Imaginary portrait painter up for Turner Prize
A portrait painter, whose subjects are imaginary, is one of four artists in contention for the 2013 Turner Prize.
Lynette Yiadom-Boakye joins French installation artist Laure Prouvost, Britain's David Shrigley and the British-German performance artist Tino Sehgal on this year's shortlist.
This year's Turner exhibition will be held at Ebrington in Derry-Londonderry, 2013's UK City of Culture.
The winner - who will receive £25,000 - will be announced on 2 December.
The other shortlisted artists will each receive £5,000.
Established in 1984, the Turner Prize is awarded to a contemporary artist under 50, living, working or born in Britain, who is judged to have put on the best exhibition of the last 12 months.
Previous winners include Damien Hirst, Antony Gormley and last year's recipient, the video artist Elizabeth Price.
Lynette Yiadom-Boakye, who lives and works in London, is shortlisted for her Extracts and Verses exhibition at the Chisenhale Gallery.
She is of Ghanaian descent and is the first black woman to be in contention for the award.
Born in 1977, she attended Central Saint Martins College of Art and Design, Falmouth College of Arts and the Royal Academy Schools.
According to the prize's organisers, her "intriguing" paintings "appear traditional but are in fact much more innovative".
Glasgow-based David Shrigley is best known for his humorous line drawings, but also makes sculptures, photographs, paintings and animated films.
His work, which combines jokes and commentary, can be found on greetings cards, in books and in magazines, as well as in galleries.
His words have been used in recordings by David Byrne and Franz Ferdinand and he directed the video for Blur's 2009 track Good Song.

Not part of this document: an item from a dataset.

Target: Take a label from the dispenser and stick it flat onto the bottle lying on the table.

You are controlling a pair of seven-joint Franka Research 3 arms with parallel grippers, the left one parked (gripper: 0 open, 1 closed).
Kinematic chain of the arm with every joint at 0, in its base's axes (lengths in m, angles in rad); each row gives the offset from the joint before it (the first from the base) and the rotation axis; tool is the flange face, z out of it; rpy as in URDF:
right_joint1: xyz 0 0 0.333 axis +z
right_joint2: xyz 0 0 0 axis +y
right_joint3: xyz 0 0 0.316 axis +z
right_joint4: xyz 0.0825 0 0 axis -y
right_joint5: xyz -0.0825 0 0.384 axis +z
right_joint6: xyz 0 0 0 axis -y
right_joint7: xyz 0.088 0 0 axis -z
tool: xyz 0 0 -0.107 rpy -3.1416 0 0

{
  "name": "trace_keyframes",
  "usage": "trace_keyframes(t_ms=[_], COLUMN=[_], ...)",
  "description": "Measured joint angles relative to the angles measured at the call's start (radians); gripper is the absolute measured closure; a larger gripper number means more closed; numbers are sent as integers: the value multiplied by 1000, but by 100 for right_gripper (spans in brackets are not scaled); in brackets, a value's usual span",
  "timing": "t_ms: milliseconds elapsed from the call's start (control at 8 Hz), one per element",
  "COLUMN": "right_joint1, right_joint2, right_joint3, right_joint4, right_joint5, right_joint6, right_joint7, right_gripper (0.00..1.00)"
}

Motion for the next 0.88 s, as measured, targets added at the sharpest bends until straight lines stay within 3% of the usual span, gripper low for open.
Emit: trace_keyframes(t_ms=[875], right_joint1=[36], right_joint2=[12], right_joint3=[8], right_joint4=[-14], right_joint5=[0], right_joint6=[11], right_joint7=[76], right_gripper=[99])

Born in Macclesfield in 1968, Shrigley is shortlisted for his solo exhibition Brain Activity, at London's Hayward Gallery.
The exhibition, said the Turner Prize organisers, was a "comprehensive overview" that revealed "his black humour, macabre intelligence and infinite jest".
Born in Lille in 1978, Laure Prouvost won the fourth Max Mara art prize for women in 2011 for her short films and installation work.
Based in London, she is shortlisted for her new work Wantee, featured in Tate Britain's Schwitters in Britain exhibition, and her two-part Max Mara art prize installation.
Her "unique" approach to film-making, said organisers, "employs strong story-telling, quick cuts, montage and deliberate misuse of language to create surprising and unpredictable work".
Born in 1976 and based in Berlin, Tino Sehgal has been shortlisted for his "pioneering" projects This Variation and These Associations.
The latter, staged last year at Tate Modern in London, invited the public to interact with volunteers in a "live installation" staged in the gallery's expansive Turbine Hall.
"Both structured and improvised, Seghal's intimate works consist purely of live encounters between people and demonstrate a keen sensitivity to their institutional context," said organisers.
"Through participatory means, they test the limits of artistic material and audience perception in a new and significant way."
This year's jury is chaired by Tate Britain director Penelope Curtis and includes the curator Annie Fletcher and the writer and lecturer Declan Long.
Long said the each of the four shortlisted artists represented "remarkable developments" in art.
"There's so much range here, it's fantastic," he told the BBC's arts editor Will Gompertz.
Bookmakers Ladbroke have made Shrigley 2/1 favourite to win the prize, ahead of Prouvost, Sehgal and Yiadom-Boakye, a 7/2 outsider.
It is the first time the Turner Prize exhibition has ever been held outside England.